Stress can influence several types of computations involved in serial decision-making (Cremer et al., 2021, Otto et al., 2013, Otto et al., 2013, Radenbach et al., 2015, Raio et al., 2020), but no studies have tested whether stress promotes action chunking. The goal of this experiment was to test the influence of stress on whether rats perform habitual action sequences during serial decision-making. To accomplish this, rats received a within-subject evaluation of acute (60 min) restraint stress on performance in a two-stage decision-making task (Dezfouli & Balleine, 2019). The procedure is diagrammed in Fig. 1. Stage 1 consists of a choice between two response alternatives (R1 and R2) that initiate a sequence (R1 → R2 or R2 → R1). Rats learn to choose in stage 1 based on the outcome of recent trials (rewarded or non-rewarded) and select the stage 1 action likely to earn reward. In stage 2, rats must select the appropriate subsequent action that earns the reinforcer (i.e., R1 → R2 or R2 → R1). Rats can learn to make a correct stage 2 response according to either its regularity of reinforcement following the stage 1 choice, or according to its association with reward based on the stage 2 discriminative stimulus (Fig. 1A). This task can include test trials (Probe trials) to evaluate whether action sequences are being performed using an action chunking strategy or by evaluating each individual action. On these trials, the discriminative stimulus for the stage 2 action is switched in order to assess whether the rat completes the action sequence initiated in stage 1 or uses the discriminative stimulus to select the appropriate stage 2 action to earn a reward.
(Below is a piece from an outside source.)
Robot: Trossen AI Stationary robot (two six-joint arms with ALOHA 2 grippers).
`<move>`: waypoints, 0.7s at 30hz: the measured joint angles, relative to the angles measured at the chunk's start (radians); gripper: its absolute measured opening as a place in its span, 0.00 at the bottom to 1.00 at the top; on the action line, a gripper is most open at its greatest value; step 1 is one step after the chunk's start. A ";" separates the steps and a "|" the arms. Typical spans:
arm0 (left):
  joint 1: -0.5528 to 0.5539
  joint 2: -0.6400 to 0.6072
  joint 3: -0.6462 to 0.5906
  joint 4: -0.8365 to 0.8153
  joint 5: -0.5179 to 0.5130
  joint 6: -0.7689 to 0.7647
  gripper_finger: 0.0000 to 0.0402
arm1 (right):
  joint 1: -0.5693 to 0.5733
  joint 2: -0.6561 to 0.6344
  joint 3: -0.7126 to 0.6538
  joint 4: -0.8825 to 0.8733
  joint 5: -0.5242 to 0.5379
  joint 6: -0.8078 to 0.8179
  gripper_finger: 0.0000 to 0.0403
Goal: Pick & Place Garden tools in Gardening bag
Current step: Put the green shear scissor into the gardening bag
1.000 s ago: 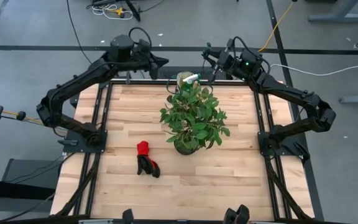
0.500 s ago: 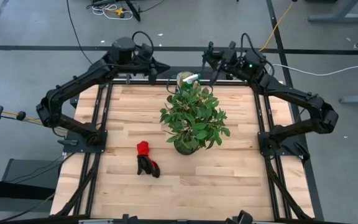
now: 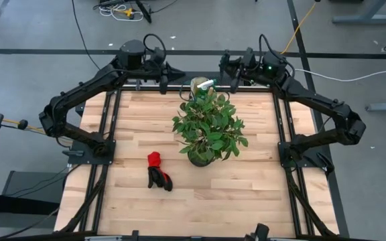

Thus, the probe trials can discern between habitual action sequences where stage 1 and 2 actions are executed as a chunked unit without separate evaluation of consequences, or as discrete successive choices where outcomes or discriminative stimuli are used to separately guide action selection in each stage. We hypothesized that stress would increase the hierarchical goal-directed selection of habitual action sequences, and that stress would interfere with rats’ ability to flexibly select discrete actions after initiating a sequence.